What lines in the entries below contain the word "black"? Copy all of them.

··· DATA LISTING

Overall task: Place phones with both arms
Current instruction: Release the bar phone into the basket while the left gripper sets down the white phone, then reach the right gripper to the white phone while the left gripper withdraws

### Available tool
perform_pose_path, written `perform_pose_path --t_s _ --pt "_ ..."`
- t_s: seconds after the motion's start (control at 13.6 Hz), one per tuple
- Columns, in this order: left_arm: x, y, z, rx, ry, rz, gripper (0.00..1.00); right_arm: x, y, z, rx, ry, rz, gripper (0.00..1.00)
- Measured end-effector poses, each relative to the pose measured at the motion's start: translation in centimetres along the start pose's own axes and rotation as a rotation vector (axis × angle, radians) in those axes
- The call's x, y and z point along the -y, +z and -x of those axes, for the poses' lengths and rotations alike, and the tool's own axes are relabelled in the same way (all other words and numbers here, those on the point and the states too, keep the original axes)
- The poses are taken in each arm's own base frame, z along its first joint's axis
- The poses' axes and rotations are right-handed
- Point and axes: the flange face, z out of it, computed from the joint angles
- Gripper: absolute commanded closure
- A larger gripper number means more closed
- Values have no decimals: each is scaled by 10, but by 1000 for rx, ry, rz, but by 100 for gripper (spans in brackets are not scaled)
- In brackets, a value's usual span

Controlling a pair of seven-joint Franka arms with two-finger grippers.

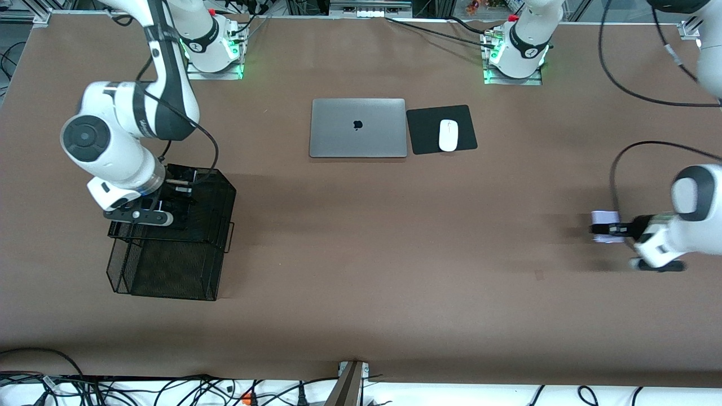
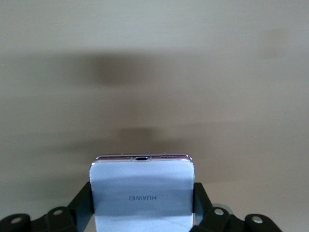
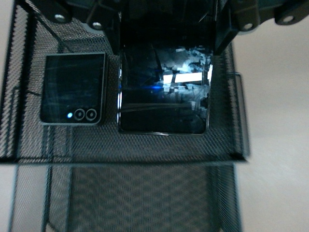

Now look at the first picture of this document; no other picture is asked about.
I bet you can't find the lavender flip phone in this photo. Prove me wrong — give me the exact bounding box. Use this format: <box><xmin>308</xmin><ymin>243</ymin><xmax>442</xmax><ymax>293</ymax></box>
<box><xmin>591</xmin><ymin>210</ymin><xmax>624</xmax><ymax>244</ymax></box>

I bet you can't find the black mesh desk organizer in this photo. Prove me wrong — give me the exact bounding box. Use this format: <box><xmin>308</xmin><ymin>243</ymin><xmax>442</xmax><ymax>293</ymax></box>
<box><xmin>106</xmin><ymin>164</ymin><xmax>236</xmax><ymax>302</ymax></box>

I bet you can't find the white computer mouse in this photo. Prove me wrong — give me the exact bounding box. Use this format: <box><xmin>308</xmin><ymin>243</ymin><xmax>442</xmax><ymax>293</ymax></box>
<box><xmin>439</xmin><ymin>119</ymin><xmax>459</xmax><ymax>152</ymax></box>

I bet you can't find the silver closed laptop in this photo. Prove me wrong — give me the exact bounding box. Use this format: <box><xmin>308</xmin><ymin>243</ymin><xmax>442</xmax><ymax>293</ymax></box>
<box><xmin>309</xmin><ymin>98</ymin><xmax>408</xmax><ymax>158</ymax></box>

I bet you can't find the black mouse pad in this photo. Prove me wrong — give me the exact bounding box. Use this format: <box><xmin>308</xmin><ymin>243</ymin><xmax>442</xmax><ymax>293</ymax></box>
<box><xmin>406</xmin><ymin>104</ymin><xmax>478</xmax><ymax>155</ymax></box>

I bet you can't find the white power strip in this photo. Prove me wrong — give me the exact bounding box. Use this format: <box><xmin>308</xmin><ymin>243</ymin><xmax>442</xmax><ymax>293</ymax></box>
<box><xmin>330</xmin><ymin>0</ymin><xmax>412</xmax><ymax>19</ymax></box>

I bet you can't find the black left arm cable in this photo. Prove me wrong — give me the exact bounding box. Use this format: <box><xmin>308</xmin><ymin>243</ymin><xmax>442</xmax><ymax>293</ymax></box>
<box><xmin>598</xmin><ymin>0</ymin><xmax>722</xmax><ymax>215</ymax></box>

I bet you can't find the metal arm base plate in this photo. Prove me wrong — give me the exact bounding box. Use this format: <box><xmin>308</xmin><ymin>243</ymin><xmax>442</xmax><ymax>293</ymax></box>
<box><xmin>482</xmin><ymin>28</ymin><xmax>543</xmax><ymax>86</ymax></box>
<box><xmin>185</xmin><ymin>20</ymin><xmax>249</xmax><ymax>81</ymax></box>

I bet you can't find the black base cable bundle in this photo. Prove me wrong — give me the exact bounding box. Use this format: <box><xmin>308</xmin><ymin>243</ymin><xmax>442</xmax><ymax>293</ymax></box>
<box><xmin>226</xmin><ymin>0</ymin><xmax>270</xmax><ymax>43</ymax></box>

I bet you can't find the black arched cable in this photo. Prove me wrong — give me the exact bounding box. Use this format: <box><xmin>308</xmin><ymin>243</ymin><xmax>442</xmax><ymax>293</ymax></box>
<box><xmin>0</xmin><ymin>347</ymin><xmax>85</xmax><ymax>379</ymax></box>

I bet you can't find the black cable on table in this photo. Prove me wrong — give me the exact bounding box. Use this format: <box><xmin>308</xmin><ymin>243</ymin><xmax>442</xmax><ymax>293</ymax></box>
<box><xmin>448</xmin><ymin>16</ymin><xmax>497</xmax><ymax>36</ymax></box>
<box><xmin>385</xmin><ymin>16</ymin><xmax>491</xmax><ymax>48</ymax></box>

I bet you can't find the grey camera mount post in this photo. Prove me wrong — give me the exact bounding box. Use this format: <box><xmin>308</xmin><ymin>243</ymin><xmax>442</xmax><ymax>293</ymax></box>
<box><xmin>323</xmin><ymin>361</ymin><xmax>371</xmax><ymax>406</ymax></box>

······

**EXERCISE SOLUTION:**
I bet you can't find the black mesh desk organizer in this photo. Prove me wrong — give me the exact bounding box. Use this format: <box><xmin>308</xmin><ymin>243</ymin><xmax>442</xmax><ymax>293</ymax></box>
I bet you can't find the black mouse pad in this photo. Prove me wrong — give me the exact bounding box. Use this format: <box><xmin>308</xmin><ymin>243</ymin><xmax>442</xmax><ymax>293</ymax></box>
I bet you can't find the black left arm cable in this photo. Prove me wrong — give me the exact bounding box. Use this format: <box><xmin>308</xmin><ymin>243</ymin><xmax>442</xmax><ymax>293</ymax></box>
I bet you can't find the black base cable bundle in this photo. Prove me wrong — give me the exact bounding box. Use this format: <box><xmin>308</xmin><ymin>243</ymin><xmax>442</xmax><ymax>293</ymax></box>
I bet you can't find the black arched cable in this photo. Prove me wrong — give me the exact bounding box. Use this format: <box><xmin>308</xmin><ymin>243</ymin><xmax>442</xmax><ymax>293</ymax></box>
I bet you can't find the black cable on table in this photo. Prove me wrong — give me the exact bounding box. Use this format: <box><xmin>308</xmin><ymin>243</ymin><xmax>442</xmax><ymax>293</ymax></box>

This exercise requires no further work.